(The task): What lines in the records below contain the string "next"? Copy every one.

Source material section start

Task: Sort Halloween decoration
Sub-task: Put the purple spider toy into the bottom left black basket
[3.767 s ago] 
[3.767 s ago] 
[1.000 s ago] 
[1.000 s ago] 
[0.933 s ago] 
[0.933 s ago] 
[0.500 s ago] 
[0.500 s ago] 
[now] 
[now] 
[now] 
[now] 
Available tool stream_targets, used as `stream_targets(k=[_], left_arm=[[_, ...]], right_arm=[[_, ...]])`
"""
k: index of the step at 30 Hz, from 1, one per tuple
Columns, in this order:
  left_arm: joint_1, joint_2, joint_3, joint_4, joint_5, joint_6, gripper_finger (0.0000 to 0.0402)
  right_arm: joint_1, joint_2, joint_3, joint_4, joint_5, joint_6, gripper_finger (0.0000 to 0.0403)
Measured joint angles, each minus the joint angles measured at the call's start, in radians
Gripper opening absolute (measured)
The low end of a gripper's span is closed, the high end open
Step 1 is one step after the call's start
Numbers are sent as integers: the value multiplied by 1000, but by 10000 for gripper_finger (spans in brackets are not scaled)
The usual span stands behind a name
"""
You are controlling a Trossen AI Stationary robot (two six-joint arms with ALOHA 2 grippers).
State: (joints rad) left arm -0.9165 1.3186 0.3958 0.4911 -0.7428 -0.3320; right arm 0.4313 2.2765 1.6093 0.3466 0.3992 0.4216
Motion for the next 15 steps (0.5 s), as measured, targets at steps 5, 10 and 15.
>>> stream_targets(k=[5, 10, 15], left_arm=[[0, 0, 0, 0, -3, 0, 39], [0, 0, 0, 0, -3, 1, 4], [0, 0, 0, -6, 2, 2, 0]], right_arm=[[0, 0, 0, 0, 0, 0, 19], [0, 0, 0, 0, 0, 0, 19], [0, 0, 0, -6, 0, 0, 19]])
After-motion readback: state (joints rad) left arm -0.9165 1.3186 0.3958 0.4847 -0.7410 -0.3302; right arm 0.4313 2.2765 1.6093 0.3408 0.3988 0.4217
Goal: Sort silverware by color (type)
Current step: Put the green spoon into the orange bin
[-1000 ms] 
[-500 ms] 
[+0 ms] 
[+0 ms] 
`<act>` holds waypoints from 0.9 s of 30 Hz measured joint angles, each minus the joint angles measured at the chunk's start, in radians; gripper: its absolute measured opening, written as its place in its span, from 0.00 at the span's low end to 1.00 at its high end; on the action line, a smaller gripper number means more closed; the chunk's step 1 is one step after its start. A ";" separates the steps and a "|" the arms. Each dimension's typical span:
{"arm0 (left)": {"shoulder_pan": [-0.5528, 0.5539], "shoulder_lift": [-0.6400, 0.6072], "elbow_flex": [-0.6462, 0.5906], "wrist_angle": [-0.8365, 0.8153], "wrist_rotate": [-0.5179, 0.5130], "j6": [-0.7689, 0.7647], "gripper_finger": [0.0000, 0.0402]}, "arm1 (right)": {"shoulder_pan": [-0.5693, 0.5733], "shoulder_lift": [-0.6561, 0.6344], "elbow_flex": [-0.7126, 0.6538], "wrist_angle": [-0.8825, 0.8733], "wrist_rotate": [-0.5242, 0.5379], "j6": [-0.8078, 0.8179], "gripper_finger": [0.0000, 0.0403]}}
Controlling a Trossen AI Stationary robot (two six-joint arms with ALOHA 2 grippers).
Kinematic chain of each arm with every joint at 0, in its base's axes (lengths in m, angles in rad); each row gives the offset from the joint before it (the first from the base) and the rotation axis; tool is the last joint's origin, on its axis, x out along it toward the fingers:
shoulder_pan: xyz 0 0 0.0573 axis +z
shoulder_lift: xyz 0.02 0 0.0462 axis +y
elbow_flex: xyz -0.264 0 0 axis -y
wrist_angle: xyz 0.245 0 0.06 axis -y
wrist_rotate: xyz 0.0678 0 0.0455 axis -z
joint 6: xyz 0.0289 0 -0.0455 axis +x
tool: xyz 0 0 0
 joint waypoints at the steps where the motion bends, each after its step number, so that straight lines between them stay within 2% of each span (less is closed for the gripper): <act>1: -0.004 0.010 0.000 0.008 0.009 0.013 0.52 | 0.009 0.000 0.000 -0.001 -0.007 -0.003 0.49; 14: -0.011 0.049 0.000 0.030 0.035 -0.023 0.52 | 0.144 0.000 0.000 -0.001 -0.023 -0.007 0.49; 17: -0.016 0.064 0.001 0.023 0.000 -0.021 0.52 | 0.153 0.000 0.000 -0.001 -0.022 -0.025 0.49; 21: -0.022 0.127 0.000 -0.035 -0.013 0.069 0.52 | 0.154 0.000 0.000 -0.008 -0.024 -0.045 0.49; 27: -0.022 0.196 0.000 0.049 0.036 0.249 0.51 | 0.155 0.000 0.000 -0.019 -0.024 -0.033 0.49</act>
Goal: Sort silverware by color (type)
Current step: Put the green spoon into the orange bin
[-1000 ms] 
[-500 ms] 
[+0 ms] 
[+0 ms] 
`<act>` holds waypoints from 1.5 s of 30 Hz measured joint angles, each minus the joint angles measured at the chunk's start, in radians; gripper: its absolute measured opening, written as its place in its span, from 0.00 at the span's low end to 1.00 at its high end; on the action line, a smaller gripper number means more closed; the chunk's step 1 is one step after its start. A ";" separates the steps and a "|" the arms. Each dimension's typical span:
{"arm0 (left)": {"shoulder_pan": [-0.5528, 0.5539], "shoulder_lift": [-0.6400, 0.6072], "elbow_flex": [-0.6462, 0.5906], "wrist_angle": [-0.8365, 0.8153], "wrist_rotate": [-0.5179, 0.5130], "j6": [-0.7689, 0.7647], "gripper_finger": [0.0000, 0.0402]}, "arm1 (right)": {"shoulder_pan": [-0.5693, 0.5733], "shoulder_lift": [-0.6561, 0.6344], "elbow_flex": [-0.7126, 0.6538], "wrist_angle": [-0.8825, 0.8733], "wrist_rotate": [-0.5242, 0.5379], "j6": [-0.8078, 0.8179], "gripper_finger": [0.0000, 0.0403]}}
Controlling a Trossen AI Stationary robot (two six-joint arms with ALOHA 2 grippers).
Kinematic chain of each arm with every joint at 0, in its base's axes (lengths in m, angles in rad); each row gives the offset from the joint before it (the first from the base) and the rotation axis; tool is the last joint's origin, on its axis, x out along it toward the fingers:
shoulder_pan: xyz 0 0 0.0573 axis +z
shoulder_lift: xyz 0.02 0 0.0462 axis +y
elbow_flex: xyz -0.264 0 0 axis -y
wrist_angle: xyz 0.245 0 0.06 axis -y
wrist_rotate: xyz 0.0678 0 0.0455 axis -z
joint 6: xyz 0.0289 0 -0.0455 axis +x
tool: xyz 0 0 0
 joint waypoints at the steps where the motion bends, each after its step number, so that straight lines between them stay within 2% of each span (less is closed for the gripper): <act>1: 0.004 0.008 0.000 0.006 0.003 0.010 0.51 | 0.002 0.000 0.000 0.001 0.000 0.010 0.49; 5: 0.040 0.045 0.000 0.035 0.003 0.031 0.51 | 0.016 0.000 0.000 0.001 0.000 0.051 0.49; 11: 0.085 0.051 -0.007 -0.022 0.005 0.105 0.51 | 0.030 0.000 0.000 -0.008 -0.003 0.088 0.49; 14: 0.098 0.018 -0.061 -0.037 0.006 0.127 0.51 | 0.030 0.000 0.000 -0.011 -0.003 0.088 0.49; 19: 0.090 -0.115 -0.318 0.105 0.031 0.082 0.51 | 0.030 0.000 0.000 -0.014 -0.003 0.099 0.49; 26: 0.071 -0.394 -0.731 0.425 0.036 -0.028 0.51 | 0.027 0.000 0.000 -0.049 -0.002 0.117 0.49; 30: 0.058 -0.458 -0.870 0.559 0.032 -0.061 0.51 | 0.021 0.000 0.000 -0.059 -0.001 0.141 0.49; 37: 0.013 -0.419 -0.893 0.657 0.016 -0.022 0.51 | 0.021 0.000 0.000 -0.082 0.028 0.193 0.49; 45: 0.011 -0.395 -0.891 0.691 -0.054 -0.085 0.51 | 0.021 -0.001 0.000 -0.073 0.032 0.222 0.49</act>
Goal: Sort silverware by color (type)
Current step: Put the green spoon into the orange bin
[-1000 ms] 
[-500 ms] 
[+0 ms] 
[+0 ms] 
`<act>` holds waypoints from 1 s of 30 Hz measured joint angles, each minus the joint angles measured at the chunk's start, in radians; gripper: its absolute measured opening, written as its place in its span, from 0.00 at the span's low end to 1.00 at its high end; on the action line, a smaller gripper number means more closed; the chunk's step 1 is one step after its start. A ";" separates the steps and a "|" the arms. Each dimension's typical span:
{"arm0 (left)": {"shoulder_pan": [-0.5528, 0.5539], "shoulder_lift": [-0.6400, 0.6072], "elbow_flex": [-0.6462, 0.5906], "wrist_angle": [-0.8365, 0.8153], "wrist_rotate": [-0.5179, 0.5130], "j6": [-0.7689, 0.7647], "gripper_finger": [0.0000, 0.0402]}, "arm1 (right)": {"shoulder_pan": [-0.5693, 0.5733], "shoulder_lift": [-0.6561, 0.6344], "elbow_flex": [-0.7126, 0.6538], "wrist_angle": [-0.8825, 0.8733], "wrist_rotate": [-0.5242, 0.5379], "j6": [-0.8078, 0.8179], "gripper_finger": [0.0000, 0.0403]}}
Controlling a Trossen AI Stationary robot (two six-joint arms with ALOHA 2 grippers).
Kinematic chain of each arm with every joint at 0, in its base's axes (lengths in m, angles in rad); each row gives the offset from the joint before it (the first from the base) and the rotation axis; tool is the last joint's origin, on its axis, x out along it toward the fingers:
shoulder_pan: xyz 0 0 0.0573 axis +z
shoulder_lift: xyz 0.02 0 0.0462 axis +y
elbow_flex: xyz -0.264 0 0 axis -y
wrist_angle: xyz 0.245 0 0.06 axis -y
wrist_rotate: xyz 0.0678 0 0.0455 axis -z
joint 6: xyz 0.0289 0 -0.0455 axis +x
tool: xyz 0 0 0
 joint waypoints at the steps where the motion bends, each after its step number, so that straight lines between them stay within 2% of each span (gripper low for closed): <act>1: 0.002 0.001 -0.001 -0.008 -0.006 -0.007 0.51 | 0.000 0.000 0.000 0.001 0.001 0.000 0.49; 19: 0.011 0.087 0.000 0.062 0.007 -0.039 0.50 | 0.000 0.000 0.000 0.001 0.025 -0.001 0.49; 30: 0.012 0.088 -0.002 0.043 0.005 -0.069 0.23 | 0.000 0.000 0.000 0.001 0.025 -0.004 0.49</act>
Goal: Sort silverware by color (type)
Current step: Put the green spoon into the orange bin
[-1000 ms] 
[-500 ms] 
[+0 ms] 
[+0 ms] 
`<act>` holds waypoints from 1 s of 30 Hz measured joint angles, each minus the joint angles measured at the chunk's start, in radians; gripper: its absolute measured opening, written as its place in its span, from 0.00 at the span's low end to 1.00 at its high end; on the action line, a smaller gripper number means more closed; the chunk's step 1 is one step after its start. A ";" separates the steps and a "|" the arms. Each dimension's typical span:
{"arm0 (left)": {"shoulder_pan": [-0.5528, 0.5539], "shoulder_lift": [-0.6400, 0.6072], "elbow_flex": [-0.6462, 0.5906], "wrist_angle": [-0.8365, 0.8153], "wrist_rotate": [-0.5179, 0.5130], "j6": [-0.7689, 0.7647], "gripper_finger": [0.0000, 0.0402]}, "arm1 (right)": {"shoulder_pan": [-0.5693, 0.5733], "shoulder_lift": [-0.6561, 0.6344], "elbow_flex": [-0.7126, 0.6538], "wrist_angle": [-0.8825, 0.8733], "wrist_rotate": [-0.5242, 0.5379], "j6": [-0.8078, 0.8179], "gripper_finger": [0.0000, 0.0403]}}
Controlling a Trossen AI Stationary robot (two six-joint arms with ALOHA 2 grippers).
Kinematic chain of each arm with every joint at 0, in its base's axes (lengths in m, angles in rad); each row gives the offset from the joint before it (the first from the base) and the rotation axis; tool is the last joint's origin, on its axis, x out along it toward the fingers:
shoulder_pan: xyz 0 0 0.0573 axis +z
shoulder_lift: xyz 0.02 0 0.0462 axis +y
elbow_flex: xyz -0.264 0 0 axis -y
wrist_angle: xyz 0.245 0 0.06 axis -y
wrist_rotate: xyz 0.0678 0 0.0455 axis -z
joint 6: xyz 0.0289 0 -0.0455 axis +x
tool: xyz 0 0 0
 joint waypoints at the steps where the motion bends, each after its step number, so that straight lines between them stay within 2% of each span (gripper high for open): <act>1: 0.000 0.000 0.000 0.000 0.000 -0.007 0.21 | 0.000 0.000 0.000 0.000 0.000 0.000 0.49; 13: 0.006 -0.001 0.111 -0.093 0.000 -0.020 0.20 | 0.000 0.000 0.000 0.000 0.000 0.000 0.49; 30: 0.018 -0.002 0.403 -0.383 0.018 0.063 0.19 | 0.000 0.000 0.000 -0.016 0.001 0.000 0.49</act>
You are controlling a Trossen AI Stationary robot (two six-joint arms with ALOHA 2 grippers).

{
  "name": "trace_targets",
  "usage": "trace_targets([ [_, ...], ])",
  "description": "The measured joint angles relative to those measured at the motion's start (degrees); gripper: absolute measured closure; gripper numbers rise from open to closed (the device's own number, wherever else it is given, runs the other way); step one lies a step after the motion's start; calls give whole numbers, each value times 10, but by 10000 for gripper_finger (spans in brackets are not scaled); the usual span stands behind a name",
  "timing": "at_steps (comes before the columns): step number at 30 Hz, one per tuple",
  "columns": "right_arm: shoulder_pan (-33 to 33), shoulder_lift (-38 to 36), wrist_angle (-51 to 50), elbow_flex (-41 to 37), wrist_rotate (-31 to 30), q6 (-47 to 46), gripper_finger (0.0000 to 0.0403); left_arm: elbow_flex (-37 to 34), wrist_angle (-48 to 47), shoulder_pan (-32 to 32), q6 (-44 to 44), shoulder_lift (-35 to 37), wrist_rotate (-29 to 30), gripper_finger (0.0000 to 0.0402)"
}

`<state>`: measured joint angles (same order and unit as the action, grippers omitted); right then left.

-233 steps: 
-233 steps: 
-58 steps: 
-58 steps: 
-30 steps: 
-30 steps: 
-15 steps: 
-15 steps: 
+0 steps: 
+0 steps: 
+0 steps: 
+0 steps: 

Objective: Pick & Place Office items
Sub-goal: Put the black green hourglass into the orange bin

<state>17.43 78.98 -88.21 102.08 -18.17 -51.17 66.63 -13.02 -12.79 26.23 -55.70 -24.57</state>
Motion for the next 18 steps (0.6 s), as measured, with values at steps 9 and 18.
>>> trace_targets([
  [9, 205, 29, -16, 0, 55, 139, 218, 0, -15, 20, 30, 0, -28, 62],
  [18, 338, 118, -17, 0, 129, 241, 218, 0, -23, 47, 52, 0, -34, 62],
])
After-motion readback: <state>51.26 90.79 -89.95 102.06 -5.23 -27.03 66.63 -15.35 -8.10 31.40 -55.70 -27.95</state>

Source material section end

(Output for this task):
Motion for the next 15 steps (0.5 s), as measured, targets at steps 5, 10 and 15.
Motion for the next 18 steps (0.6 s), as measured, with values at steps 9 and 18.

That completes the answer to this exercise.